백서: Apache Hadoop 보안 및 데이터 거버넌스 개선다운로드
As organizations pursue Hadoop initiatives to capture new opportunities for data-driven insights, data governance and data security requirements can pose a key challenge. Hortonworks created an Apache Hadoop Data Governance Initiative to address the need for open source governance solution to manage data classification, data lineage, security and data lifecycle management.
데이터를 효과적으로 관리하고 제어하려면 수동적이거나 단순히 수사적이어서는 안 됩니다. 일관된 데이터 분류를 통한 중앙집중식 액세스 제어는 동적인 보안의 기초이자 Open Enterprise Hadoop의 핵심적인 요구사항입니다. 이 목표를 달성하기 위해, Hortonworks는 Apache Atlas와 Apache Ranger를 사용하여 데이터 분류와 보안 정책 집행을 하나로 모으는 새로운 공개 미리보기 기능의 출시를 발표합니다.
Apache Atlas, created as part of the Hadoop data governance initiative, empowers organizations to apply consistent data classification across the data ecosystem.

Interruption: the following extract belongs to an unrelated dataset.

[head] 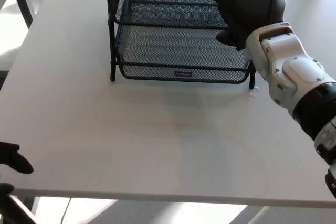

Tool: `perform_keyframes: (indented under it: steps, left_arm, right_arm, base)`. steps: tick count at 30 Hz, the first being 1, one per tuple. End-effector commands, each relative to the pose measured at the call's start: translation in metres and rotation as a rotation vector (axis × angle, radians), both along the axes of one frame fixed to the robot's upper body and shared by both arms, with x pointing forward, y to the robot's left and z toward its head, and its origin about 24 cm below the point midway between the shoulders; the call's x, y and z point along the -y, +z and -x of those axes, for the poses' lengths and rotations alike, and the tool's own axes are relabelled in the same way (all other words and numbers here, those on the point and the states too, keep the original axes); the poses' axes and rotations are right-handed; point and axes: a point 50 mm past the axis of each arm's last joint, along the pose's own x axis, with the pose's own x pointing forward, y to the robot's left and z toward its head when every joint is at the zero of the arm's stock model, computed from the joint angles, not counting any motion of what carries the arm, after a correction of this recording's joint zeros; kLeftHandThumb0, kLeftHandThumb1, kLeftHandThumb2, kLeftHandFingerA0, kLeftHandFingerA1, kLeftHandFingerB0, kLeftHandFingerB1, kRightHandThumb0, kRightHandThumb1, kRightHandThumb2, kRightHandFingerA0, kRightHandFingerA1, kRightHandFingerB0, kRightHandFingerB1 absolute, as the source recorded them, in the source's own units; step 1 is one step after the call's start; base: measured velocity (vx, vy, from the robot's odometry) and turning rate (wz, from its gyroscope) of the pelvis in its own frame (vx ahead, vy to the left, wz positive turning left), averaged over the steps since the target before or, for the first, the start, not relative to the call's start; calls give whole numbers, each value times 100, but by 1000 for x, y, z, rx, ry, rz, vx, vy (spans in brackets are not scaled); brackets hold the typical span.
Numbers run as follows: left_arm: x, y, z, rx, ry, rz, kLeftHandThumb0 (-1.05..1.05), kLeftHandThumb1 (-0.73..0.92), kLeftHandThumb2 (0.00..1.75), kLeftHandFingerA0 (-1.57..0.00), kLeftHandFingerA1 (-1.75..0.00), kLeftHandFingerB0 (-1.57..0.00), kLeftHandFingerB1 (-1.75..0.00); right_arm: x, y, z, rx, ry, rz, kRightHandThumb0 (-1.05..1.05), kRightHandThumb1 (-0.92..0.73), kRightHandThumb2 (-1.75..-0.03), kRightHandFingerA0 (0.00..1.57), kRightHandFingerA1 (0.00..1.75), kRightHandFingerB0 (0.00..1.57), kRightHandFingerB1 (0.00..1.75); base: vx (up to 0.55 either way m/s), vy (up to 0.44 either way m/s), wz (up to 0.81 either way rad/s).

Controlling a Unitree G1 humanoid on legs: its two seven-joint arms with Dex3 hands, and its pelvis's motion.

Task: The robot uses its right hand to grab the drawer kept on the middle of the desk and pull it out towards the robot

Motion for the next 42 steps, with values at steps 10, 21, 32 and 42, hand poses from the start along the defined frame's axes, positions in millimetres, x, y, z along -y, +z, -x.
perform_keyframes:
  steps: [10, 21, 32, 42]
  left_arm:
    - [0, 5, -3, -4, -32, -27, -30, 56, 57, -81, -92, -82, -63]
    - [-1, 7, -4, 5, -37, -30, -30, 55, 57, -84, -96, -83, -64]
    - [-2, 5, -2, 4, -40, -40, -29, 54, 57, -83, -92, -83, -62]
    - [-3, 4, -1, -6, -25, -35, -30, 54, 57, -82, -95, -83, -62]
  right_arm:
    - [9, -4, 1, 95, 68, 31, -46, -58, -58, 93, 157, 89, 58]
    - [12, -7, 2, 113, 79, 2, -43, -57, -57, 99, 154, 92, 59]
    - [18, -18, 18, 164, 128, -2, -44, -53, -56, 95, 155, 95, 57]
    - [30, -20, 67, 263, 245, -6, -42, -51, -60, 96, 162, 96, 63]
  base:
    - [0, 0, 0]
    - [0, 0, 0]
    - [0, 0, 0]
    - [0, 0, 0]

Apache Ranger provides centralized security administration for Hadoop. By integrating Atlas with Ranger, Hortonworks empowers enterprises to institute dynamic access policies at run time that proactively prevents violations from occurring.

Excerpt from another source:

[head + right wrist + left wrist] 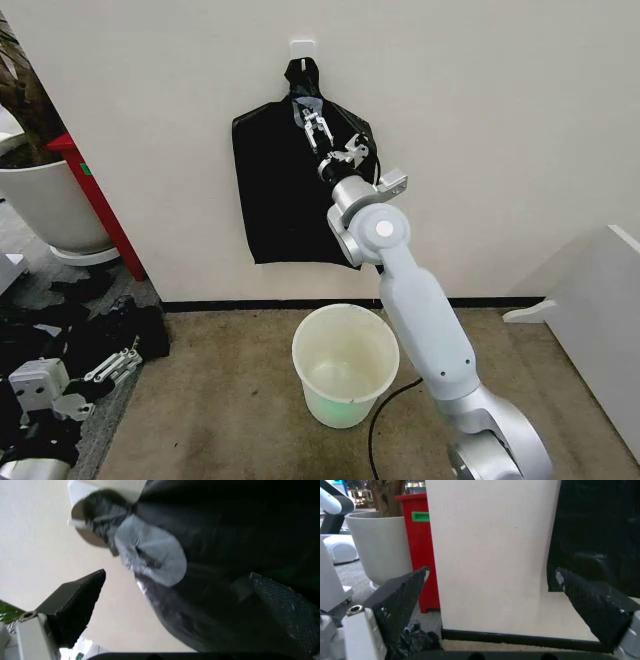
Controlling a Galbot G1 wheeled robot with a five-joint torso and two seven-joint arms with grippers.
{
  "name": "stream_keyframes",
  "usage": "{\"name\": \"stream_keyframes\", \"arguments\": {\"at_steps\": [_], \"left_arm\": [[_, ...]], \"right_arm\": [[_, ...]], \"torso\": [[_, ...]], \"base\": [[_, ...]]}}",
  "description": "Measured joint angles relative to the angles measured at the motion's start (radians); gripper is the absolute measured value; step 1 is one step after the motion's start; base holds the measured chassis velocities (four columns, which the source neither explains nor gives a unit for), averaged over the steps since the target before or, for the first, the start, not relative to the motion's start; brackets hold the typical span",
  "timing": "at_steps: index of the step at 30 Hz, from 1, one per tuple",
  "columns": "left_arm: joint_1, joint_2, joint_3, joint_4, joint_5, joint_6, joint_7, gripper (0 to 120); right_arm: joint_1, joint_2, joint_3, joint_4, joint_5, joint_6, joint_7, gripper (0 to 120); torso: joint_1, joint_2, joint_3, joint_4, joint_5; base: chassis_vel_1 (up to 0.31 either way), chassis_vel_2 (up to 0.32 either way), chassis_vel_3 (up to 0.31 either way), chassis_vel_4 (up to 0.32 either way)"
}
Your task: Place the garbage bag over the trash bin.
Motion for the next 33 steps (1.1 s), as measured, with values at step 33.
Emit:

The Atlas/ Ranger integration represents a paradigm shift for big data governance and data security in Apache Hadoop. By integrating Atlas with Ranger enterprises can now implement dynamic classification-based security policies, in addition to role-based security. Ranger’s centralized platform empowers data administrators to define security policy based on Atlas metadata tags or attributes and apply this policy in real-time to the entire hierarchy of data assets including databases, tables and columns.
Hortonworks empowers data managers to ensure the transparency, reproducibility, auditability and consistency of the Data Lake and the assets it contains. Apache Atlas now provides the ability to visualize cross-component lineage, delivering a complete view of data movement across a number of analytic engines such as Apache Storm, Kafka, Falcon and Hive. Hadoop operations, stewards, operations, and compliance personnel now have the ability to visualize a data set’s lineage and then drill down into operational, security and provenance-related details. As this tracking is done at the platform level, any application that uses multiple engines will be natively tracked. This allows for extended visibility beyond a single application view.